The global economic crisis is looming around the world. The collapse of Silicon Valley Bank, the 16th largest bank in the United States has sent shudders around the world. The move of closing the SVB by U.S. banking regulators, putting the tech-heavy lender into receivership, moving quickly to protect depositors as a crisis rippled through global markets and hit banking stocks.
There are many speculations about the hit effect of SVB collapse in the Indian Banking System.
However, experts from different verticals are of positive opinion. “The collapse of SVB will not have any effect on the Indian banks as the Indian banking system is more insulated and regulated under the supervision of RBI,” said Kranthi Bathini, Equity strategist at WealthMills Securities.
However, the failure of U.S.-based SVB may only hit some Indian tech startups and IT firms for now. It is not even clear whether it will have ripple or contagion effects on more banks in the U.S. following this bank’s woes.
Silicon Valley Bank has over 37,000 small businesses with more than $250,000 in deposits, according to the data of the National Venture Capital Association (NVCA). The collapse will impact around 10,000 startups and may lay off 1,00,00 people.
The SVB lends to early-stage technology and biotech startups and manages the funds of venture capitalists. The SVB collapsed because they lend long term whereas, their deposits are short term. Therefore, they cannot call back long-term loans, and their short-term deposits have to paid on demand. As of now, there is no sign that it will impact India because we have a consumption-oriented economy. But, if the other countries face a recession, it will affect the Indian economy and growth rate.
The depositors of the failed SVB will have access to all their money, said in a joint statement by the U.S.-Treasury, Federal Reserve Board, and the Financial Deposit Insurance Corporation.
According to a report, the 60 Indian startups have deposits in SVB bank which may be affected by the ongoing crisis of the bank. Therefore, the Indian Government has stated that the ongoing issue of SVB does not have any contagion to Indian startups or banks and is closely monitoring the situation.
Paytm founder Vijay Shekhar Sharma clarified that Silicon Valley Bank has completely exited its investment in One97 communication, and SVB is no longer a shareholder in Paytm.
SVB is the second-largest bank failure in the history of the US and the first such incident after the depression of 2008. The bank said, it had sold $21 billion of securities at a loss of $1.8 billion to ensure liquidity. Customers have withdrawn $40 billion – one–fifth of SVB’s deposits in just a few hours. It indicates that the digital era has sped up the collapse of the SVB Bank because most depositors have used mobile apps and phone calls to access their money in minutes instead of lining up in branches.
Industry experts have believed that SVB was exposed to only one community: the tech industry, venture capital, and startups.
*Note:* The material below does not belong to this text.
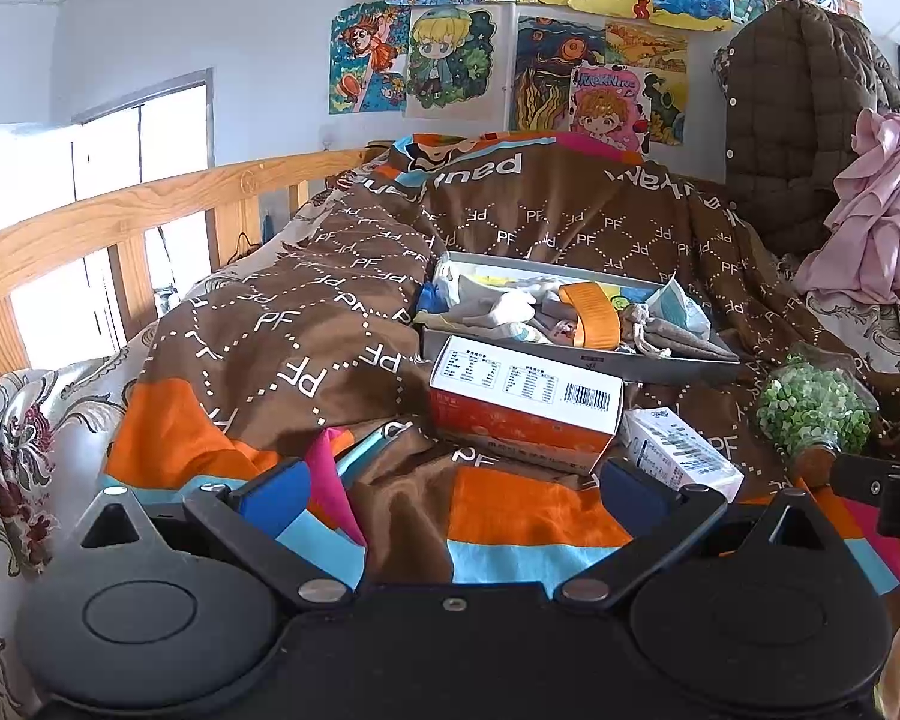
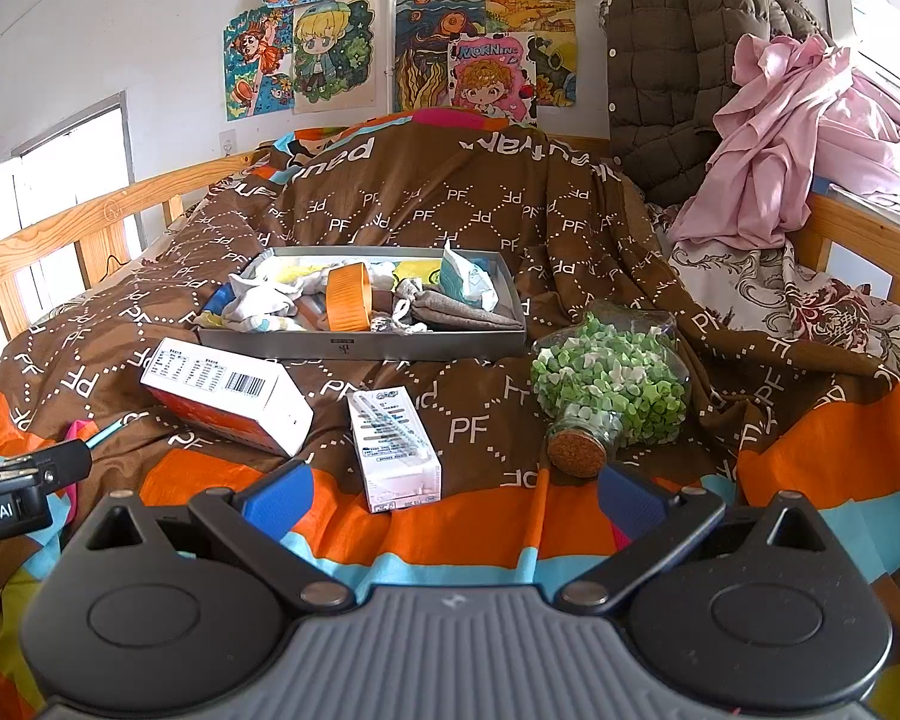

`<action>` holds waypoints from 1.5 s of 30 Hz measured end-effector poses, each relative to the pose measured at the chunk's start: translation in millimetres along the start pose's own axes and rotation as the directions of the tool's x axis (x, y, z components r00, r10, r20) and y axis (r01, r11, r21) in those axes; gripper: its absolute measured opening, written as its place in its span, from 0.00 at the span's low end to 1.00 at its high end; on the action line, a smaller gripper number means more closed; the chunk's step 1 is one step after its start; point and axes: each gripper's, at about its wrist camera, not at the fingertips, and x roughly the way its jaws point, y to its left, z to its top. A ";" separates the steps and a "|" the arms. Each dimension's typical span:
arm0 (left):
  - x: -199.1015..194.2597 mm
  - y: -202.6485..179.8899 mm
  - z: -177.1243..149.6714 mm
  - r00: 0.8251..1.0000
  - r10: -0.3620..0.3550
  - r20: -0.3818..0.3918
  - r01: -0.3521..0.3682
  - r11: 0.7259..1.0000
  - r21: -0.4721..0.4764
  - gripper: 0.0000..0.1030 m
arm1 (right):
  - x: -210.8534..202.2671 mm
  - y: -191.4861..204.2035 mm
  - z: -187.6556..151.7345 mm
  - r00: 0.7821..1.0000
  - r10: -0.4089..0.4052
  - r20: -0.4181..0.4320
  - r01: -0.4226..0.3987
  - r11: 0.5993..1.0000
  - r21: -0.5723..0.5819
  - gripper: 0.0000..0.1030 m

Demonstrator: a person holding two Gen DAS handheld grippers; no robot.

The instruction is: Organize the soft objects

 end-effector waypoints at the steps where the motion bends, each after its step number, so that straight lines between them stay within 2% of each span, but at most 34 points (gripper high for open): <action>1: 0.1 -0.1 -0.1 1.000 0.000 -0.001 0.000 1.000 0.000 0.99 | 0.0 0.1 0.0 1.000 0.000 0.000 0.000 1.000 0.000 1.00; 45: 1.5 -1.2 -1.2 1.000 -0.002 -0.013 0.002 1.000 0.005 0.99 | 0.4 0.3 0.1 1.000 0.000 -0.002 0.000 1.000 0.000 1.00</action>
Social media has played a major role in communicating with each other so quickly that SVB became more vulnerable to rumors.
According to Jefferies, a global financial services company, “Indian banks are well placed in terms of quality of deposits and also the possible impact of mark-to-market losses on the held-to-maturity book. They further added, Indian banks have a much greater dependence on term and savings deposits even as retail deposits formed 55-60 percent of total deposits for private banks while the share was pegged at 67 percent for government-owned banks. Jefferies has a buy rating on most Indian banks including ICICI Bank, Axis Bank, Kotak Mahindra Bank, IndusInd Bank, Bandhan Bank, and State Bank of India, and also a buy rating on most non-banking financial companies (NBFCs) like Bajaj Finance, LIC Housing Finance, Piramal Enterprises, Cholamandalam Investment & Finance Company, Aptus Value Housing Finance India and Can Fin Homes among others.
When the failure of SVB and Signature Bank raises questions about the safety of depositors’ wealth globally, such failures are unlikely in the Indian system. The RBI has classified the State Bank of India, ICICI Bank, and HDFC Bank as Domestic Systemically Important Banks (D-SIBs), requiring them to earmark additional capital and provisions to safeguard their operations. This classification ensures that these banks are better equipped to handle any potential risks and are less likely to fail.
According to Financial Experts that the collapse of SVB and Signature Bank has limited impact in India, majorly impacting tech-startup and IT firms because they are mainly relied on foreign investments and may face capital raises due to the banking crisis. However, the impact on other sectors of the Indian economy is much lesser.
We cannot deny the contagious impact on the global economy that could constrict capital flow in India and other emerging markets. It could negatively impact the Indian economy and other economies that rely on capital inflows.
In a nutshell, the Indian banking industry and economy are stronger than ever. Hence, the U.S. banking collapse impact could be limited, but tech-startup and industries may face some challenges due to their foreign funding exposure. If the global economy faces a crisis due to the U.S. banking collapse, it may negatively impact the Indian economy.